The expected output is each line in the data below that includes the string "answers".

Data under study section start

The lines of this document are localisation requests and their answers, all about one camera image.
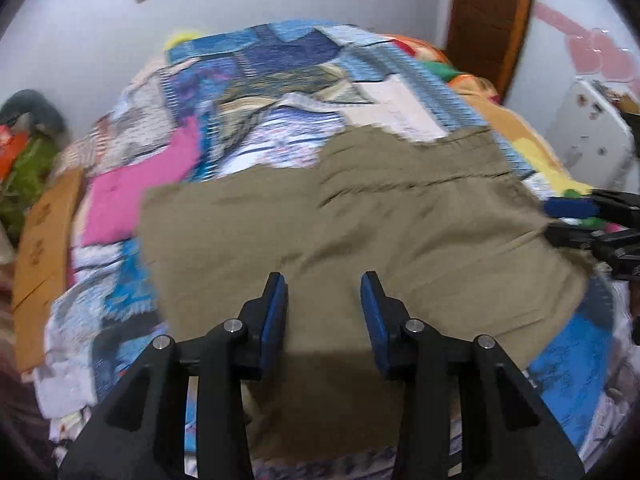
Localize wooden door frame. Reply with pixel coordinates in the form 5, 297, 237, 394
444, 0, 539, 107

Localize khaki pants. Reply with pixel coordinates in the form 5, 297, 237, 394
137, 125, 603, 466

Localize white appliance with stickers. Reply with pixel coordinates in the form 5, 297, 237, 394
549, 77, 637, 194

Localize blue patchwork blanket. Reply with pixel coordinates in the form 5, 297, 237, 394
35, 20, 631, 480

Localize rainbow fleece blanket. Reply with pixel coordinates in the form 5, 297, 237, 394
380, 35, 596, 226

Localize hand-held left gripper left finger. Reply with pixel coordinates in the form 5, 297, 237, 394
57, 272, 289, 480

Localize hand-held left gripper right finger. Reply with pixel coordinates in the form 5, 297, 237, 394
360, 271, 586, 480

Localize yellow foam tube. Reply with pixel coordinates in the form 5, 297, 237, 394
163, 27, 202, 52

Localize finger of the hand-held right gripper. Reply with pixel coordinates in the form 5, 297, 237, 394
544, 190, 640, 227
544, 225, 640, 282

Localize pink cloth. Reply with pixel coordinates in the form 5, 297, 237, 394
81, 115, 204, 249

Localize white wardrobe door pink hearts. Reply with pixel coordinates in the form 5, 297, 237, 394
500, 0, 640, 128

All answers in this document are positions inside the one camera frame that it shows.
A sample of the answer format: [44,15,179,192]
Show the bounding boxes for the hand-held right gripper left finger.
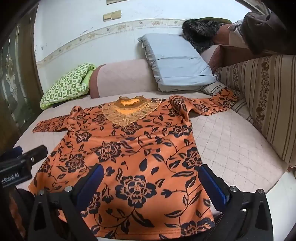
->
[26,163,104,241]

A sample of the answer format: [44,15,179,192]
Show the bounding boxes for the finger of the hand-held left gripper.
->
[21,145,48,163]
[5,146,23,160]

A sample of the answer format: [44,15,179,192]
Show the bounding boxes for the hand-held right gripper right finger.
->
[199,164,278,241]

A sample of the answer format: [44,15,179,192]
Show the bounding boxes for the orange floral shirt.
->
[28,89,240,240]

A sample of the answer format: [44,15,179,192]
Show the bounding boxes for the pink quilted bed cover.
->
[14,89,289,210]

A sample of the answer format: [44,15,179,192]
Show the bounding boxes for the wooden door with glass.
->
[0,5,45,151]

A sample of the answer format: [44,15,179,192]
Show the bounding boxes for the green patterned pillow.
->
[40,62,96,110]

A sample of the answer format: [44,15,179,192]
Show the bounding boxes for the small striped pillow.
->
[201,83,228,96]

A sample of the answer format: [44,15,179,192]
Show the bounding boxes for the striped floral sofa cushion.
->
[215,54,296,168]

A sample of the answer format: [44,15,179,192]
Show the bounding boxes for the pink bolster cushion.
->
[89,59,160,98]

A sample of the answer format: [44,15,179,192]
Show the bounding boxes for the grey pillow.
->
[138,34,218,93]

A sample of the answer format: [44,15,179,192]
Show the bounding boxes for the brown cardboard box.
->
[214,30,257,68]

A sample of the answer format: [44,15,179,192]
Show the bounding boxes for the black fur garment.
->
[182,18,228,53]

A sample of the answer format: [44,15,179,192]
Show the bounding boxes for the dark brown jacket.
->
[240,6,296,55]

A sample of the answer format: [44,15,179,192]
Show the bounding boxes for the beige wall switches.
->
[103,10,122,22]

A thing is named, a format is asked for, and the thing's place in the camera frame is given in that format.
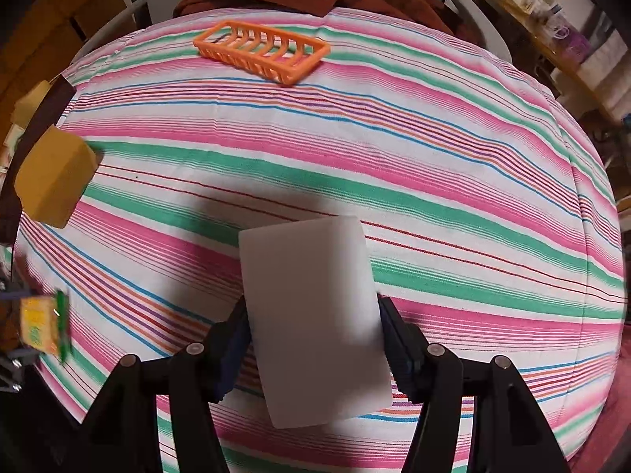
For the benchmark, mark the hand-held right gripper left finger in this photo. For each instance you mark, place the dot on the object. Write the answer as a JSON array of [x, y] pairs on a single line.
[[231, 354]]

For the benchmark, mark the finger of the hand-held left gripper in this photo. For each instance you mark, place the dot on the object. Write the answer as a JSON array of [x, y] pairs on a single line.
[[19, 354], [11, 295]]

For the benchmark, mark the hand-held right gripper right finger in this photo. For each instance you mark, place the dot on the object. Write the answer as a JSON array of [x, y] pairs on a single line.
[[402, 354]]

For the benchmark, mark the small cream green box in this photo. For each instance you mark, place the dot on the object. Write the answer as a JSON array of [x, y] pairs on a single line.
[[39, 325]]

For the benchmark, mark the white foam block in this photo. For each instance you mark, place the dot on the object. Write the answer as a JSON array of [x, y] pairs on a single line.
[[310, 315]]

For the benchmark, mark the yellow sponge block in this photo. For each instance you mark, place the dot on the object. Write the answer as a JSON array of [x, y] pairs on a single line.
[[32, 103], [54, 177]]

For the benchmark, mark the gold metal tin container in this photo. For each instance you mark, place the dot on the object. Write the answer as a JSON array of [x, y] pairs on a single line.
[[63, 96]]

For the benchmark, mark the orange plastic basket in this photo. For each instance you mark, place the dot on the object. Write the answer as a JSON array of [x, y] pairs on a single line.
[[288, 75]]

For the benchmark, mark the wooden wardrobe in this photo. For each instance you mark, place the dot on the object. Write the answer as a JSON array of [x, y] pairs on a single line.
[[74, 15]]

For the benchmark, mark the white quilted curtain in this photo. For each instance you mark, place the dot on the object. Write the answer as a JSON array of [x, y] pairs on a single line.
[[606, 74]]

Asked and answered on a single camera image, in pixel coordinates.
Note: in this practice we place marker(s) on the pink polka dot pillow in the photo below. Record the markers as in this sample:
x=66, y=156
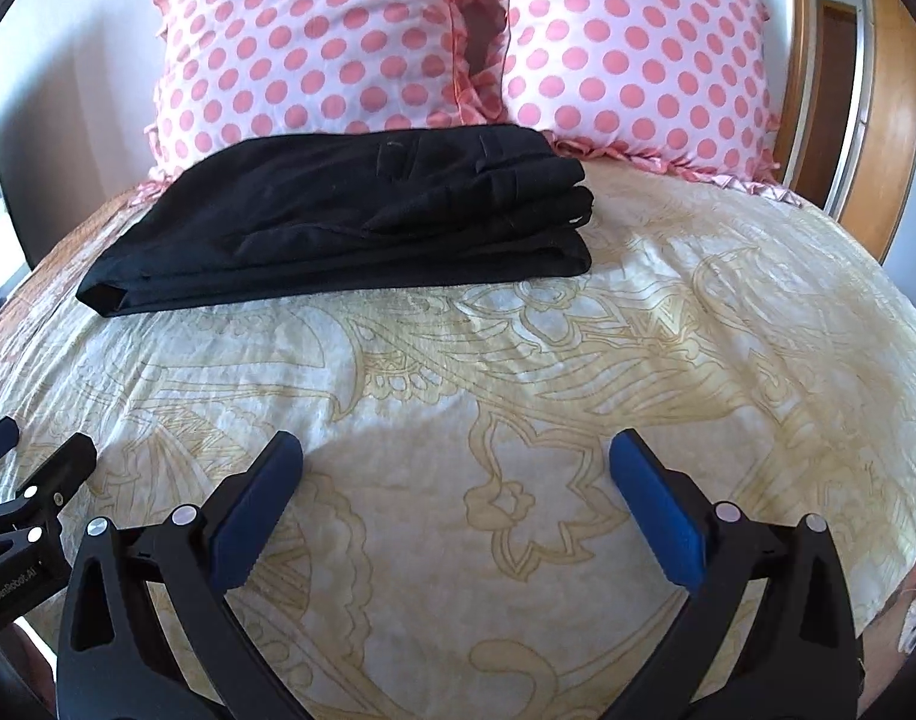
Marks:
x=315, y=52
x=638, y=67

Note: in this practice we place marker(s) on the cream patterned bedspread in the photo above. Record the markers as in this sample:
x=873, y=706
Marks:
x=503, y=390

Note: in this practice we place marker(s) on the person's printed clothing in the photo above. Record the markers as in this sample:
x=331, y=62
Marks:
x=911, y=615

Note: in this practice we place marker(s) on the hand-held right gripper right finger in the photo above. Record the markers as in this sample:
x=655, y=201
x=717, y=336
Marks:
x=656, y=517

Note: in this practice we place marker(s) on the brown patterned bed sheet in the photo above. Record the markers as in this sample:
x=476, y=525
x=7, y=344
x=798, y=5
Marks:
x=45, y=270

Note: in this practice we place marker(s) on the black pants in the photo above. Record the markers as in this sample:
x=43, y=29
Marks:
x=315, y=232

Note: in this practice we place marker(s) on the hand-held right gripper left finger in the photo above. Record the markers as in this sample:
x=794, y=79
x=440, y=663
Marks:
x=255, y=510

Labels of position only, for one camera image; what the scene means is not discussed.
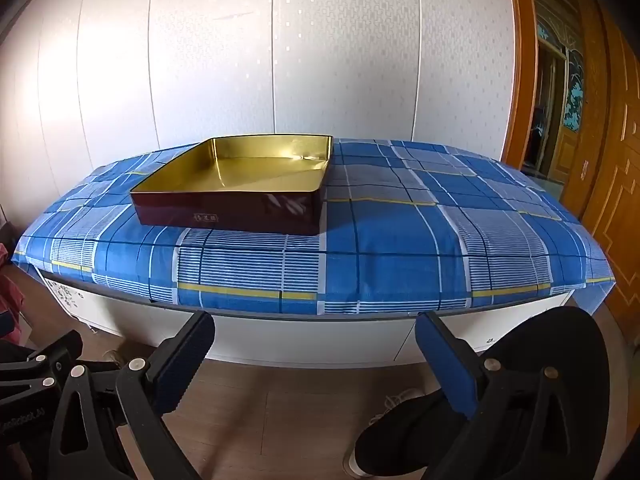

Data under study section end

## Task solution
The lines of this document are localisation requests and their answers, all about one camera image.
All answers in this document are positions inside the one camera frame that it shows.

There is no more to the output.